Saturday, May 21, 2011

Review: The House of Mirth

Lily Bart is a tragic heroine. I don't know whether she was the first such in literature, but she does seem unusual when considered alongside Jane Eyre, Elisabeth Bennet, or Fanny Price (Mansfield Park, Jane Austen). Maybe she'd be more in the vein of Catherine Earnshaw (Wuthering Heights). In my mind, she fits somewhere in the neighborhood of Holly Golightly (Breakfast at Tiffanys), but not quite as fallen as Moll Flanders and Becky Sharp (Vanity Fair, William Makepeace Thackeray).

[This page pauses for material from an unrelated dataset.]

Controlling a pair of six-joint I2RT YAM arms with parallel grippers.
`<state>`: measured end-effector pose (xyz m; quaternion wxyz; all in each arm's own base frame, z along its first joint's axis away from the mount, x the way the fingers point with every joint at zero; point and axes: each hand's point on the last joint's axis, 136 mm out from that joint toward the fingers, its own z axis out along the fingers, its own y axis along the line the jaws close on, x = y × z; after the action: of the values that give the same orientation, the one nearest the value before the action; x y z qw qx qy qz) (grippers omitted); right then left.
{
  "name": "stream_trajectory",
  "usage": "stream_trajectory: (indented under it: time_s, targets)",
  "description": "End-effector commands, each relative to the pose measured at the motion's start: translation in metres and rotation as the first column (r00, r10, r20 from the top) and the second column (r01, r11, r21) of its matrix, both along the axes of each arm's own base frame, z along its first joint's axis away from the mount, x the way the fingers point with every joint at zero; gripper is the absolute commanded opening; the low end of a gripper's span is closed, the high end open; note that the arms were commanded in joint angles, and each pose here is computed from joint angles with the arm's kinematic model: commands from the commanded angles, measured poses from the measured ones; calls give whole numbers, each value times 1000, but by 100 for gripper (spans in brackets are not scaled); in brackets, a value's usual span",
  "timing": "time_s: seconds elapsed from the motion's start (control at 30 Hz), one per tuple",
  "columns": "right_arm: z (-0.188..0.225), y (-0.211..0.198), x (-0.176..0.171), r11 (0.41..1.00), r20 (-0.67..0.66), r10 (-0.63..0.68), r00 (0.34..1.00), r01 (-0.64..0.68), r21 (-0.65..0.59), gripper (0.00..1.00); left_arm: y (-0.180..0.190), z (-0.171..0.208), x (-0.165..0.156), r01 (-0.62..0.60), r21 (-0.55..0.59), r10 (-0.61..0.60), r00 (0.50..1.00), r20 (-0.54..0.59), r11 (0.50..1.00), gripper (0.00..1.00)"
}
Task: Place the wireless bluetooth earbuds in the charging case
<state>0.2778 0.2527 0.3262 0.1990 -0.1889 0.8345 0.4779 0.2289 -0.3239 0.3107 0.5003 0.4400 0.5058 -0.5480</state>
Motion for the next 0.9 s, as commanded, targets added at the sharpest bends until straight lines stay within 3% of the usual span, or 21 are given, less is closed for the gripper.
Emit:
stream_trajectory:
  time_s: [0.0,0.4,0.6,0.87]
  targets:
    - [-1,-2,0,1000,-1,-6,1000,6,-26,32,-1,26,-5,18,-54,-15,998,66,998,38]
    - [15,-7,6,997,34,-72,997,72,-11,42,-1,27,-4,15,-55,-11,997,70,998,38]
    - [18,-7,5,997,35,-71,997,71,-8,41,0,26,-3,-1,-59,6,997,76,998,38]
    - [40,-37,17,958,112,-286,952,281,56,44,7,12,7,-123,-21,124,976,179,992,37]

We discussed how responsible Lily was for her fate. How much did she understand about her condition? How much could she have changed? Using my Kindle as a highlighter, I was able to find a surprising number of quotes that show she knew (or should have known) she skated on thin ice:
Hitherto Lily had been undisturbed by scruples.

Miss Bart had in fact been treading a devious way, and none of her critics could have been more alive to the fact than herself; but she had a fatalistic sense of being drawn from one wrong turning to another, without ever perceiving the right road until it was too late to take it.

All her past weaknesses were like so many eager accomplices drawing her toward the path their feet had already smoothed.

[T]here had been nothing in her training to develop any continuity of moral strength: what she craved, and really felt herself entitled to, was a situation in which the noblest attitude should also be the easiest.
Just looking at those sentences, it's a wonder we can root for her, but we do. We want her to find love on her own terms. We like her, even though, if we met her today we might find her impossible to bear. A woman who literally lived off beauty and charm? Perhaps we would find her vain and consider her useless. Who would be her modern equivalent? Paris Hilton? Jessica Simpson?

No, Lily was not vapid. Grace as she possessed does go a long way. Today she'd at least have a high school education and would be more equipped for gainful employment. She'd resist being thought of as mere decoration.

To Carrie Fisher, Lily is a fascinating study. Lily wanted to be regarded for her mind. She wanted freedom, but barely knew what it was. She only got whiffs of if from Selden. He tells her,
"My idea of success . . . is personal freedom."

"Freedom? Freedom from worries?"

"From everything--from money, from poverty, from ease and anxiety, from all the material accidents. To keep a kind of republic of the spirit--that's what I call success."
The idea intoxicated her and led to her downfall. She didn't have the luxury. The "republic of the spirit" -- what I take to be self-possession, self-direction, being true to oneself -- was beyond her reach. She "had never learned to live with her own thoughts." "She could not acquire the air of doing things because she wanted to." As beautiful and sophisticated (in a certain sense) as she was, she was only a slave. She was beyond dingy.

What did Edith Wharton want us to think? She herself was a member of the society she critiqued. She loved beauty; built an opulent mansion; wrote a book on house decor. She also was unhappily married. Was Lily an alter-ego? Her cry for help?

The title suggests something deeper in her mind. The brief glimpse we're given near the end of the book is a clue. The introduction of a new homescape -- simple and spotlessly clean, sheltering a family that lives within its means and is founded on compassion, redemption, and forgiveness. These aren't accidental. Is The House of Mirth a parable of the deceitfulness of pleasure? Is Lily the female version of the Proverbial simpleton -- enticed by beauty and lured by love, who "does not know that it will cost him his life" and is "all at once" hopelessly ensnared?

It's a nice coincidence that the same night we discussed this we also discussed The Beautiful Side of Evil. Charm is deceitful and beauty is vain.

Postscript: I forgot to say something about why Lily is heroic. She's likeable too in that she sacrifices herself for others. Selden and Bertha Dorset never know what she did for them at such a cost. Ironically and tragically, she is judged as having done the very thing from which she spared them. In a sense, she dies for them.

Final word:  "It is better to go to the house of mourning, than to go to the house of feasting [mirth]: for that is the end of all men; and the living will lay it to his heart." (Ecclesiastes 7:2)

2 comments:

Darcie said...

Very nicely done, Michelle. I didn't read it with you all but it sounds worthwhile. I'd like to read some more George Elliot too after finishing Middlemarch. I am a sucker for this time period, it seems.
Thanks for keeping the book club going!

Slow Reader said...

Thanks, Darcie! I forgot to say something about why she's heroic. I'll have to put that in (in a minute).

We sure do miss you! We're about to take the summer off. Next fall we may try to take our selections from the Books We Want to Read Before We Die list. I think Sue wants us to read some George Eliot.